- Your goal
The required output is all lines below that contain the word "fried".

────────

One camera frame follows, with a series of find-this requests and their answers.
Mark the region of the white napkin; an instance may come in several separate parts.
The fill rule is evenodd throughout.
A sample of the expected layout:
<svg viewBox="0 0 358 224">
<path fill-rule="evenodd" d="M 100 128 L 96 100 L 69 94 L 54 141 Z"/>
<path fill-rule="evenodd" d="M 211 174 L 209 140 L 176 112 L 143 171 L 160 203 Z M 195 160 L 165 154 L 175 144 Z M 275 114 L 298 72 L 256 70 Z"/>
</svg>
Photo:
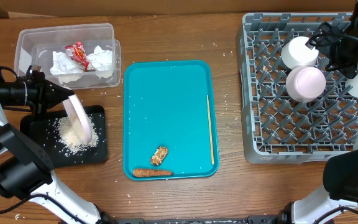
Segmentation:
<svg viewBox="0 0 358 224">
<path fill-rule="evenodd" d="M 75 82 L 81 78 L 83 70 L 66 53 L 53 51 L 52 60 L 53 66 L 50 69 L 50 73 L 57 76 L 60 84 Z"/>
</svg>

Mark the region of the large white plate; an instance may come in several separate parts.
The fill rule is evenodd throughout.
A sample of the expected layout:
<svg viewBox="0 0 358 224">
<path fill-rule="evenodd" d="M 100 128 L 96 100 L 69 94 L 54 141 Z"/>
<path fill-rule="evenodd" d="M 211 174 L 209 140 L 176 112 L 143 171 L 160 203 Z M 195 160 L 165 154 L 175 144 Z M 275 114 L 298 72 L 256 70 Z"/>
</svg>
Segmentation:
<svg viewBox="0 0 358 224">
<path fill-rule="evenodd" d="M 76 95 L 70 95 L 63 101 L 63 106 L 70 121 L 71 129 L 82 144 L 89 144 L 92 140 L 92 129 L 88 115 Z"/>
</svg>

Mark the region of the white cup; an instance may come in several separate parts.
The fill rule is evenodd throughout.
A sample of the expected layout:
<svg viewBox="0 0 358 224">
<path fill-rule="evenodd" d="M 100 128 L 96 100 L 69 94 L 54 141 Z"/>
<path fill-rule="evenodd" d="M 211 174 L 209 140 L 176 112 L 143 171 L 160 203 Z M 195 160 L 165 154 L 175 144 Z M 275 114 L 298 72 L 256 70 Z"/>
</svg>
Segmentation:
<svg viewBox="0 0 358 224">
<path fill-rule="evenodd" d="M 348 91 L 348 93 L 353 97 L 358 98 L 358 74 L 354 78 L 346 80 L 345 87 L 349 86 L 351 86 L 351 89 Z"/>
</svg>

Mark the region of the red snack wrapper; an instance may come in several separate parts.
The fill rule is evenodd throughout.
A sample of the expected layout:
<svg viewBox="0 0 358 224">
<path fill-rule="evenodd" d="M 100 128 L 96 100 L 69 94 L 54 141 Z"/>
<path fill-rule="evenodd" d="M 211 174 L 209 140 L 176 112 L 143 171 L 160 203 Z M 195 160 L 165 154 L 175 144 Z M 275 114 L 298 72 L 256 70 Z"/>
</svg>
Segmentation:
<svg viewBox="0 0 358 224">
<path fill-rule="evenodd" d="M 81 42 L 75 42 L 73 45 L 65 47 L 65 53 L 74 60 L 82 70 L 87 72 L 90 68 L 90 63 L 86 58 L 85 48 Z"/>
</svg>

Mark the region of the pale green bowl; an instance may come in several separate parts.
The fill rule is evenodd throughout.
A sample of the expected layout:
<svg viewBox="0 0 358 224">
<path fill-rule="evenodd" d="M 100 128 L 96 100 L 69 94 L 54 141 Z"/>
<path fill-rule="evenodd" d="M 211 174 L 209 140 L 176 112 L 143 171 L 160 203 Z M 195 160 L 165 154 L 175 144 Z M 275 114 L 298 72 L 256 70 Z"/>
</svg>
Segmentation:
<svg viewBox="0 0 358 224">
<path fill-rule="evenodd" d="M 293 70 L 302 66 L 314 66 L 319 55 L 319 51 L 314 47 L 309 48 L 308 37 L 295 37 L 289 41 L 281 51 L 281 58 L 284 65 Z"/>
</svg>

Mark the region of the silver foil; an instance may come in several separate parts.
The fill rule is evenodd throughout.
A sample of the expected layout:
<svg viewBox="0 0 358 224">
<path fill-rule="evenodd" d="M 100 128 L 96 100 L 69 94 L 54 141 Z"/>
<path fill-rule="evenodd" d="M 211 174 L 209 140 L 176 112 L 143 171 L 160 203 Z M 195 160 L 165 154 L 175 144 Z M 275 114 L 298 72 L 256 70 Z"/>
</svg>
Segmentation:
<svg viewBox="0 0 358 224">
<path fill-rule="evenodd" d="M 99 45 L 94 48 L 92 54 L 86 56 L 91 64 L 91 69 L 97 72 L 103 72 L 98 75 L 99 78 L 109 78 L 112 73 L 109 70 L 112 68 L 112 51 L 103 50 Z"/>
</svg>

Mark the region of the brown fried stick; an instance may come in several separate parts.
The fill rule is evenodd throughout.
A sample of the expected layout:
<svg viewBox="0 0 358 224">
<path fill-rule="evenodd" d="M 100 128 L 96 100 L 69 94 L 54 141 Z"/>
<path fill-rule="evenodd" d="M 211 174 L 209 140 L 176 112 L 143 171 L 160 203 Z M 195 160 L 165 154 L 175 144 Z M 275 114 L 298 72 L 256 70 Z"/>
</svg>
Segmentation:
<svg viewBox="0 0 358 224">
<path fill-rule="evenodd" d="M 135 177 L 144 178 L 144 177 L 171 176 L 173 175 L 173 172 L 168 170 L 135 169 L 133 170 L 132 174 Z"/>
</svg>

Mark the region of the golden fried food piece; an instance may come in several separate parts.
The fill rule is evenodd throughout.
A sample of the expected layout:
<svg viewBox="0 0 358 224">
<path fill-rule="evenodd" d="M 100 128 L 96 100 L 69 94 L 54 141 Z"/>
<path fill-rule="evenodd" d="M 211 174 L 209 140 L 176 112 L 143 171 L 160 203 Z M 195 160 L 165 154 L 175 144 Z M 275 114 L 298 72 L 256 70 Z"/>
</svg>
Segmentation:
<svg viewBox="0 0 358 224">
<path fill-rule="evenodd" d="M 168 149 L 165 146 L 159 146 L 154 155 L 150 158 L 150 163 L 153 166 L 160 166 L 163 160 L 166 158 L 167 154 Z"/>
</svg>

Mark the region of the wooden chopstick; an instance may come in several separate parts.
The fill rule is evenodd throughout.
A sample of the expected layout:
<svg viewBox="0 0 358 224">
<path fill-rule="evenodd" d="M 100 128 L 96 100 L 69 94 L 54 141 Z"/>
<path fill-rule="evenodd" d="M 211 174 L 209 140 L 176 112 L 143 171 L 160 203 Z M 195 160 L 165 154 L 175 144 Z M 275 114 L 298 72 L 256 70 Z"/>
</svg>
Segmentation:
<svg viewBox="0 0 358 224">
<path fill-rule="evenodd" d="M 209 96 L 206 95 L 206 104 L 207 104 L 207 113 L 208 113 L 208 127 L 209 127 L 209 142 L 210 142 L 210 151 L 211 151 L 211 164 L 214 165 L 214 149 L 213 149 L 213 135 L 212 135 L 212 126 L 211 126 L 211 111 L 209 104 Z"/>
</svg>

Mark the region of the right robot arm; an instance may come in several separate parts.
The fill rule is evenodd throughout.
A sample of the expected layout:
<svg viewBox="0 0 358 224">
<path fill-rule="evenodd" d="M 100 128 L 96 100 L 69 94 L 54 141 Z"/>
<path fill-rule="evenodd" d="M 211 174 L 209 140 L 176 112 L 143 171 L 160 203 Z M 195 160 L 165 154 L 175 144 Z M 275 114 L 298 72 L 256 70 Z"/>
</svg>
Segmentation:
<svg viewBox="0 0 358 224">
<path fill-rule="evenodd" d="M 284 45 L 282 61 L 291 70 L 286 88 L 298 102 L 314 100 L 323 90 L 311 75 L 318 54 L 329 60 L 326 71 L 337 70 L 348 79 L 358 77 L 358 1 L 346 29 L 324 22 L 311 37 L 294 38 Z M 351 152 L 327 161 L 322 185 L 287 204 L 272 223 L 333 223 L 346 211 L 358 215 L 358 133 Z"/>
</svg>

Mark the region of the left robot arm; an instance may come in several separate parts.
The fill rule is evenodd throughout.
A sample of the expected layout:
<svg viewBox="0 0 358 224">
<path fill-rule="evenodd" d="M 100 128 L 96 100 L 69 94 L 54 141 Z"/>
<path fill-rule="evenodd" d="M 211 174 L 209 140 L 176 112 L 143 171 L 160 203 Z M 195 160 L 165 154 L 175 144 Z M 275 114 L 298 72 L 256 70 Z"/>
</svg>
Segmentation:
<svg viewBox="0 0 358 224">
<path fill-rule="evenodd" d="M 74 91 L 46 79 L 34 66 L 26 75 L 6 82 L 0 66 L 0 196 L 20 201 L 5 209 L 10 212 L 26 202 L 36 203 L 65 223 L 116 223 L 116 219 L 95 204 L 79 197 L 54 172 L 45 149 L 11 125 L 5 110 L 26 111 L 34 119 L 47 118 L 47 110 L 59 103 L 70 118 L 77 118 L 85 132 L 83 141 L 91 141 L 86 113 Z"/>
</svg>

────────

- Exercise response
Mark the region of the brown fried stick; an instance may come in several separate parts.
Mark the region of the golden fried food piece; an instance may come in several separate parts.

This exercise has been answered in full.